**Problem requirements**: Below are records; report how many of their lines contain the word "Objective", giving only the number.

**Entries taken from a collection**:
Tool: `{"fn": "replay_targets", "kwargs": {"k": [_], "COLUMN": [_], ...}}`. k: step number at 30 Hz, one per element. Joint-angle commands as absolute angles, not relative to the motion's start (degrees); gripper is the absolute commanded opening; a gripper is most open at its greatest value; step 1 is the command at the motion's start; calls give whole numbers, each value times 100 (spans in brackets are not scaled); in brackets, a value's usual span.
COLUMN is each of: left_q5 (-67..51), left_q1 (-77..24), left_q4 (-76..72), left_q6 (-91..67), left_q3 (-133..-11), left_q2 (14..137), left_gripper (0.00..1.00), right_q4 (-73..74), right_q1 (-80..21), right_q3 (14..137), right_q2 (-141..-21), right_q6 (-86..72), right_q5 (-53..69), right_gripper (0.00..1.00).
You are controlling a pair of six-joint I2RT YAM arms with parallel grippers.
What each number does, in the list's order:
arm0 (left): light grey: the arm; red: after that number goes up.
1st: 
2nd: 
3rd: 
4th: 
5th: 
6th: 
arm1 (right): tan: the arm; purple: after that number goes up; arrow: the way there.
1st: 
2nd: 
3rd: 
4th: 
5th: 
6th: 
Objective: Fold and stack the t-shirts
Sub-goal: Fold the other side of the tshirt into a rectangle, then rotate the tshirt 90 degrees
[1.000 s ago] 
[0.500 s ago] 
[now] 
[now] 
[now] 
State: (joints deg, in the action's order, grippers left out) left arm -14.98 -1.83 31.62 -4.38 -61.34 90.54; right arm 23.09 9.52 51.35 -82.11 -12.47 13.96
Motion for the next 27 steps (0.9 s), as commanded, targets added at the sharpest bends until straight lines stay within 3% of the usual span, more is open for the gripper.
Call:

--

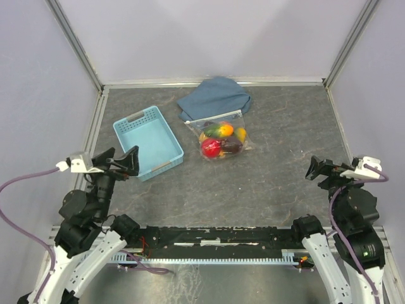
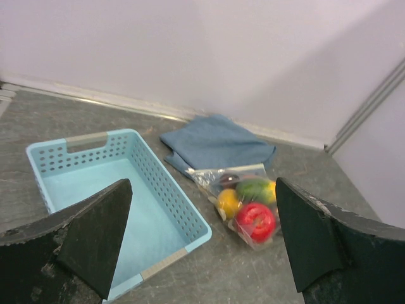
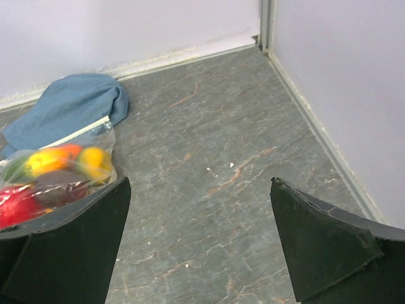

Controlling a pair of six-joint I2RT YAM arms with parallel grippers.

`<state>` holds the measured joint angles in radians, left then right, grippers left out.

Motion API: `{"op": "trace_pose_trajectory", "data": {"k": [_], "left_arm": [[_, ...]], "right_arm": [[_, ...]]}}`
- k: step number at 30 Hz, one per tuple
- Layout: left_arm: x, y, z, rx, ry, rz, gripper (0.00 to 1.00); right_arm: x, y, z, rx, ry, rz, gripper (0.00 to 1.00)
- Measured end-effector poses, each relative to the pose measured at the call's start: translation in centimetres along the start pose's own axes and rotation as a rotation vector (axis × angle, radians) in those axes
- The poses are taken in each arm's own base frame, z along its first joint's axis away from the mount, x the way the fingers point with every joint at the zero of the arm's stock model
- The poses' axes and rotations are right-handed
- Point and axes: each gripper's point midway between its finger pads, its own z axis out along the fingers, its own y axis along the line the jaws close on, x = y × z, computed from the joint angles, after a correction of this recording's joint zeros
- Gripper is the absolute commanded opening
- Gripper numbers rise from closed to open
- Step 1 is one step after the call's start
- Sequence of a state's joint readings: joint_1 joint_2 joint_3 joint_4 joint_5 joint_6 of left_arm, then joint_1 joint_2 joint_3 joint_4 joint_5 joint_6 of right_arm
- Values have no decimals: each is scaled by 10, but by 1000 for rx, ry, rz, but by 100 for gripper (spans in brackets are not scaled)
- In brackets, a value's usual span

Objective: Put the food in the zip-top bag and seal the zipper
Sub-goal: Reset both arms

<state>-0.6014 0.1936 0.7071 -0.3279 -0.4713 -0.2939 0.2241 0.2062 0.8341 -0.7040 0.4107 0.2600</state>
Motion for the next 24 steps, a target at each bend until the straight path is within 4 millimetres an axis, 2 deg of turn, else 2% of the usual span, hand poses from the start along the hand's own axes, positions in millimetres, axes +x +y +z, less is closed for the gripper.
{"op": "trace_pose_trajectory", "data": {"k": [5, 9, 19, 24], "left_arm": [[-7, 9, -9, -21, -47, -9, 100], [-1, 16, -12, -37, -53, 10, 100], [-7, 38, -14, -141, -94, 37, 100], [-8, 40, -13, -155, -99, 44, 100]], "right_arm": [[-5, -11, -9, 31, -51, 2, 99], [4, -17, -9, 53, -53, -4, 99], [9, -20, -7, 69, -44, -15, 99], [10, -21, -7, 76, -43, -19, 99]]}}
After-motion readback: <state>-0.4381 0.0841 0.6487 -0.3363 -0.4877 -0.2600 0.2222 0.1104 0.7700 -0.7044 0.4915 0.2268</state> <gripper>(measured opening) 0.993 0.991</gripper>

**Exercise result**: 2